Wild Bird Wisdom
Wild Bird Wisdom
Length: 00:03:01 | Sanford S. Smith, Ph.D., Ethan Tapper
The widespread use of the Merlin Bird ID app for identifying birds by their sounds has led to greater awareness and appreciation of the diversity of birds in their natural ecosystems. In this video Ethan Tapper explains how birds are often bellwethers for things like forest biodiversity, health, and resilience. And, how knowledge of the specific birds in a forest is invaluable for evaluating progress – when tending the forest for habitat restoration or conducting other management activities.
(electronic thud)
(mouse clicks)
[ETHAN TAPPER] My name's Ethan Tapper, and I'm a forester and an author, content creator from Vermont.
And we are here at my land, which I call Bear Island.
Bear Island is 175-acre forest that I bought in 2017.
It is an amazing forest.
Around 2020, which is around when, when the Merlin app came out and allowed us to identify birds by sound, I really got into birds.

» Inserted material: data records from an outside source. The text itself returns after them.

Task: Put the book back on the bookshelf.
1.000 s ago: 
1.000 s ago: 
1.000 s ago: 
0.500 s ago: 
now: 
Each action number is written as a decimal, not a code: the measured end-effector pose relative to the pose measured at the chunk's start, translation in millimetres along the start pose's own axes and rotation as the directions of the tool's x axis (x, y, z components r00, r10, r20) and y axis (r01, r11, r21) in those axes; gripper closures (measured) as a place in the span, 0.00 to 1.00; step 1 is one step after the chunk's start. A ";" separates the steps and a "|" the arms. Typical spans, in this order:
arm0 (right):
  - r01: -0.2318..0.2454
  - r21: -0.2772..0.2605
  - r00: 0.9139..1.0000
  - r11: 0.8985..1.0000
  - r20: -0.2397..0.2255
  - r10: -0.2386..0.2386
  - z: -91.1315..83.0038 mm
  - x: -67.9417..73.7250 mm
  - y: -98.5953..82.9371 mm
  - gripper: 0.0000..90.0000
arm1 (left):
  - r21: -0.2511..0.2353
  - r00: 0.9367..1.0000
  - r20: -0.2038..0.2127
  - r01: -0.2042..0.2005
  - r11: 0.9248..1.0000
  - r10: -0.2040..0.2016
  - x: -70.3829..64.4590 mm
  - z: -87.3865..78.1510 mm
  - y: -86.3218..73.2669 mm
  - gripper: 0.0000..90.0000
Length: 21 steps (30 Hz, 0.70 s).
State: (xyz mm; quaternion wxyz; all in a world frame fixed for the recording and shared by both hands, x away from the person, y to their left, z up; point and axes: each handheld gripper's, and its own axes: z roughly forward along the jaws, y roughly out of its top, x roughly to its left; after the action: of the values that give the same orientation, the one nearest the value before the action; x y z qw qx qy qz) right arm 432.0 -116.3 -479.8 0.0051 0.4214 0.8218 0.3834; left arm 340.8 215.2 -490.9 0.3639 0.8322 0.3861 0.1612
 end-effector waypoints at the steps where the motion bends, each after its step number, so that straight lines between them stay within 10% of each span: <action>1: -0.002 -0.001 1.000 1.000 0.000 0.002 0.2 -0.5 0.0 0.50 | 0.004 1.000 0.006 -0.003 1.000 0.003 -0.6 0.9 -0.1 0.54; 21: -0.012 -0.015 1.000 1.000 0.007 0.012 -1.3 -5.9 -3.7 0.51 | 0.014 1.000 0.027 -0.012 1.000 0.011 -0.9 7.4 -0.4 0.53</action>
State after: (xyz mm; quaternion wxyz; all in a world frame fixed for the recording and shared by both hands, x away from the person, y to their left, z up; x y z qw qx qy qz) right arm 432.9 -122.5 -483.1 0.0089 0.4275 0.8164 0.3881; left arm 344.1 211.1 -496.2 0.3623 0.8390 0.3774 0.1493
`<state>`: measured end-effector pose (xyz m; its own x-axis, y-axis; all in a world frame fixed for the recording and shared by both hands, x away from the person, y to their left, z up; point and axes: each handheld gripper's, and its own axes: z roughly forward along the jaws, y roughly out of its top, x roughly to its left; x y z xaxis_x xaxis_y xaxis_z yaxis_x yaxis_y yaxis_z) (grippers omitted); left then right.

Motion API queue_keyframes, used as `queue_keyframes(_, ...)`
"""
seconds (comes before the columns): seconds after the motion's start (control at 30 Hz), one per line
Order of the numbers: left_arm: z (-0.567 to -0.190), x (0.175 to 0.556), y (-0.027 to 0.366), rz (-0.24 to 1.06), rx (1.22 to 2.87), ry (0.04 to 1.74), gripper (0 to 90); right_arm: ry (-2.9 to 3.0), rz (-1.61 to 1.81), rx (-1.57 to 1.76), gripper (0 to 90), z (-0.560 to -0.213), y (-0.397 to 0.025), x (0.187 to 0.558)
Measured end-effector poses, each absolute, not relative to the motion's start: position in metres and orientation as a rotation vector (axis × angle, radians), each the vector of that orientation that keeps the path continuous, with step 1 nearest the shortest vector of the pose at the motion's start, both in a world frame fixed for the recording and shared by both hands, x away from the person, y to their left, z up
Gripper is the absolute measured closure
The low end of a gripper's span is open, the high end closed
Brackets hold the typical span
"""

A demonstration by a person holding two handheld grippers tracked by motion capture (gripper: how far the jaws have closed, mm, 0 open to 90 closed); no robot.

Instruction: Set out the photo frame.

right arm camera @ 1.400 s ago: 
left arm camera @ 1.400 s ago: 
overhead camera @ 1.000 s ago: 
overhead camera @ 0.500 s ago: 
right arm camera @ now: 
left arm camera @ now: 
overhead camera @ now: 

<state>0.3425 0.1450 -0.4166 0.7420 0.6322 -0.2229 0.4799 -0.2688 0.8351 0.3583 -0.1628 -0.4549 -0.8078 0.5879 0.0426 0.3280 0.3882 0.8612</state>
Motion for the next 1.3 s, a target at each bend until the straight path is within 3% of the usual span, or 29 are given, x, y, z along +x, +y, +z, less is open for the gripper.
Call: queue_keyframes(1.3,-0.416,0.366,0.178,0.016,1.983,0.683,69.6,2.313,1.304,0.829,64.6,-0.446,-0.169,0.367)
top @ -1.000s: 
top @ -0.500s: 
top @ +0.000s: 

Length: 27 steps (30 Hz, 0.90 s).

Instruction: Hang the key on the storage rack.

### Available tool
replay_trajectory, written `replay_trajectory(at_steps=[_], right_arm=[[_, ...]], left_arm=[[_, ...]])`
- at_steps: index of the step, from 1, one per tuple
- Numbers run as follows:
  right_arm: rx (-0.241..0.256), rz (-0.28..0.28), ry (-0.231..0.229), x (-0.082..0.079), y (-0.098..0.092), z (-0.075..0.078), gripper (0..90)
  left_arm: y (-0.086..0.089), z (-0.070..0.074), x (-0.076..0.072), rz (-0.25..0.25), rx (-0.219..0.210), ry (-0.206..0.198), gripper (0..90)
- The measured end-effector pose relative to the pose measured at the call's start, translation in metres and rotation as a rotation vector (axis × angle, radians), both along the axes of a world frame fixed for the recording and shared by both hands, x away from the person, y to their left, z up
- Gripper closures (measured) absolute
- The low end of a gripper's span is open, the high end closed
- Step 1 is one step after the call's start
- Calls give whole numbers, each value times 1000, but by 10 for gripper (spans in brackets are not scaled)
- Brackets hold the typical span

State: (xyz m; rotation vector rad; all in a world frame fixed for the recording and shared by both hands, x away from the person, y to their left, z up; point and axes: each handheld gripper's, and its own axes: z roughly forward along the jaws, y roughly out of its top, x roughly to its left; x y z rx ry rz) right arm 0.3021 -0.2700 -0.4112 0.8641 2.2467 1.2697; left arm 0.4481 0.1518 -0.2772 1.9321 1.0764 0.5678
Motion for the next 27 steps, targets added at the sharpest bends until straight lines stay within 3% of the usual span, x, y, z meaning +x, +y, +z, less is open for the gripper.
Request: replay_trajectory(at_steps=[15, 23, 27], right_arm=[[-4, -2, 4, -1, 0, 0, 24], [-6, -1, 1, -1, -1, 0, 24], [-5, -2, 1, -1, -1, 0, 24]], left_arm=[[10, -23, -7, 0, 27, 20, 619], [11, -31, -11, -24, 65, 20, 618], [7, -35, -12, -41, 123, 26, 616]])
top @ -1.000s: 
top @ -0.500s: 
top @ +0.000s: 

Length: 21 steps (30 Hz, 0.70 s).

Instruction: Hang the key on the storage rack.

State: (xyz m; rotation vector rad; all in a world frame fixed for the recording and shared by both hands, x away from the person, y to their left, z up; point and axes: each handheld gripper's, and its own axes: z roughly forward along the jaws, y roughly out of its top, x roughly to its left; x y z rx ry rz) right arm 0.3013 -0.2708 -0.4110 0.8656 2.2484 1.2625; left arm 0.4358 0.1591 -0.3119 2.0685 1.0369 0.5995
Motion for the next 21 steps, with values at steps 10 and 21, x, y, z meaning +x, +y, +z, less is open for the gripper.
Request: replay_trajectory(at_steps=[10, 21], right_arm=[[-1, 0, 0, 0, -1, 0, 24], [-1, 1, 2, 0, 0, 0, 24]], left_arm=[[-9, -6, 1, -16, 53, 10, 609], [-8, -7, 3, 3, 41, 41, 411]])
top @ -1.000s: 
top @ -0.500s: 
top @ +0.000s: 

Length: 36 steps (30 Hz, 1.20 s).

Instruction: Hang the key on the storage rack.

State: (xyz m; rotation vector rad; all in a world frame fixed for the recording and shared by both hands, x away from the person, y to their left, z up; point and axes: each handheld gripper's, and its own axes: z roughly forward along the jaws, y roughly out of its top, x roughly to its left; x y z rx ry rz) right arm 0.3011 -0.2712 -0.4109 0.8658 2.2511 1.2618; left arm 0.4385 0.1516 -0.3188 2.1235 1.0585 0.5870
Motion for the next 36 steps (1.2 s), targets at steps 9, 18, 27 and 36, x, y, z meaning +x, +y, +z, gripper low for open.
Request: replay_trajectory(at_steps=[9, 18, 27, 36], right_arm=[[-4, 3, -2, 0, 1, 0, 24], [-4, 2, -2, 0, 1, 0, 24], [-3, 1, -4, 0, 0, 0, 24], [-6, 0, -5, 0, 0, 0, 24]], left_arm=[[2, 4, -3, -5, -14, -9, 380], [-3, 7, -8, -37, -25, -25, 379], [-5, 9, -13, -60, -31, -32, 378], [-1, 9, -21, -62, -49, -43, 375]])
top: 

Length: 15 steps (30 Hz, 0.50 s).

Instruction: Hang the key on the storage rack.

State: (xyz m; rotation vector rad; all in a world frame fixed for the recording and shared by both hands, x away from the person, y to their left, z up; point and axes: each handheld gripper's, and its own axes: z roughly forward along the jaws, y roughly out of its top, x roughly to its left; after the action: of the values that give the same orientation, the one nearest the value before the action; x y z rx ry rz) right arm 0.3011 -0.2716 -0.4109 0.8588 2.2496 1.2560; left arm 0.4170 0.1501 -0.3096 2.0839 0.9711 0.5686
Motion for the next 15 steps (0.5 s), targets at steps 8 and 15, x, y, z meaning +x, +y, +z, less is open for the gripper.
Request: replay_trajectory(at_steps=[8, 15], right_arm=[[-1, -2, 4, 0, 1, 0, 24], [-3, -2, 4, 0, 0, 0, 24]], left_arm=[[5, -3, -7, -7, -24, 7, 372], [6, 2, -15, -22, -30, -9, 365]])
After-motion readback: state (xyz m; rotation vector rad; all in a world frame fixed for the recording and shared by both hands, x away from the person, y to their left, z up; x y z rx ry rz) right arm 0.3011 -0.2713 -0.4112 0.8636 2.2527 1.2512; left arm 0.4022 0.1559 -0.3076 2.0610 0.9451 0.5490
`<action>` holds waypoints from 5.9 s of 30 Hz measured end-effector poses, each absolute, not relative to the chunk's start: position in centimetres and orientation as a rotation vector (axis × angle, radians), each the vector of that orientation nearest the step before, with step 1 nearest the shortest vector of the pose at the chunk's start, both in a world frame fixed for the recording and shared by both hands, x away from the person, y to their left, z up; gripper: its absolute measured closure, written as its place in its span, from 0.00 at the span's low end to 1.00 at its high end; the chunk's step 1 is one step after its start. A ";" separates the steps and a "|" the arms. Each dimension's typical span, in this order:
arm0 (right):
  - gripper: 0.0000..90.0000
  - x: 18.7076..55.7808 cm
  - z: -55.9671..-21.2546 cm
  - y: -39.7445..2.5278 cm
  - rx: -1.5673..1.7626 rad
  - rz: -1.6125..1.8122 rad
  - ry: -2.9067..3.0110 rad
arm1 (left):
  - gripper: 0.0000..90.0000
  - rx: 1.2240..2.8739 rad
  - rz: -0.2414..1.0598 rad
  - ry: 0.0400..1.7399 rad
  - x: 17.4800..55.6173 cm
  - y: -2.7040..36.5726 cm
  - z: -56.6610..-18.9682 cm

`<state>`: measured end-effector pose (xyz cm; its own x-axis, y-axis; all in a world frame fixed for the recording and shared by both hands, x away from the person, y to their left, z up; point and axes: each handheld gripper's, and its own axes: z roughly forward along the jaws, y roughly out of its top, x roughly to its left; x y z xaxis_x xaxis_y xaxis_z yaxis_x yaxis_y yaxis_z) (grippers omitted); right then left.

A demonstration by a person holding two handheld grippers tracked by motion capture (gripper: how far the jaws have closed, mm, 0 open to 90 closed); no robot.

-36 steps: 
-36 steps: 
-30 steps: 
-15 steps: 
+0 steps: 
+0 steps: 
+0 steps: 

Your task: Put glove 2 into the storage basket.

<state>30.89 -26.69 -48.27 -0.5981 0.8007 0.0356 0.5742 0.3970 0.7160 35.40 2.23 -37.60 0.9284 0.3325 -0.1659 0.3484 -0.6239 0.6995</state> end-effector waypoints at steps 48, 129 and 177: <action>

And how it actually happened to me was that I'd always been interested in birds, but until that app came out, I was usually alone in the woods.
I didn't have a birder there to, like, tell me what bird was singing, and so it was very difficult to learn.
You know, I just wasn't sure that that bird that someone had told me sounds like this was actually the bird I heard singing in the woods.
But then when the app came out, suddenly I was able to be kind of birding all the time.
And what happened to me that got me really into it was that I started doing this forest management project on this community forest that was a birding hotspot, and that was really important to me to communicate with folks why I wanted to do this project and how it was gonna improve the health and the resilience of the forest and how it was gonna create all these new habitats.
And so I said, "Well, jeez, I guess we should think about how to communicate the value of this forest management we're kind of in terms of birds." So we had the Merlin bird ID app, which allowed me to go out there and see what birds were singing.
At the same time, in Vermont and New York, there was this Audubon program for foresters.
And I said, 'Well, I guess I better sign up for that program.' And, you know, it ended up doing all these classes and learning all about the different ways that we as foresters can improve habitat for birds.
And sure enough, one thing led to another And I just became a birder.
So one of the things that's amazing about birds is that they can model all of these different qualities that we need in our forest.
So there are birds that require these dense and diverse understories, birds that require mature forests with more of a closed canopy, birds that require canopy gaps, birds that require dead wood, birds that require all of these different habitat conditions at different times of the year and for different purposes.
And so when we're managing for forests that are diverse and resilient, which is something that we wanna do for all these other reasons, we're also managing for rich habitat for a full complement of our native bird species.
And so sometimes it's easier to understand and to explain the value of forest management and the way that we care for our forests in terms of birds rather than in terms of these, you know, more sort of hard to wrap our heads around qualities, like, you know, forest resilience and adaptability.
So over the last seven years, one of the amazing things as I've watched this forest heal is seeing all of these different bird species return here.
And to me what they really are telling me is that this forest is becoming more diverse and more complex and healthier and more rich with life.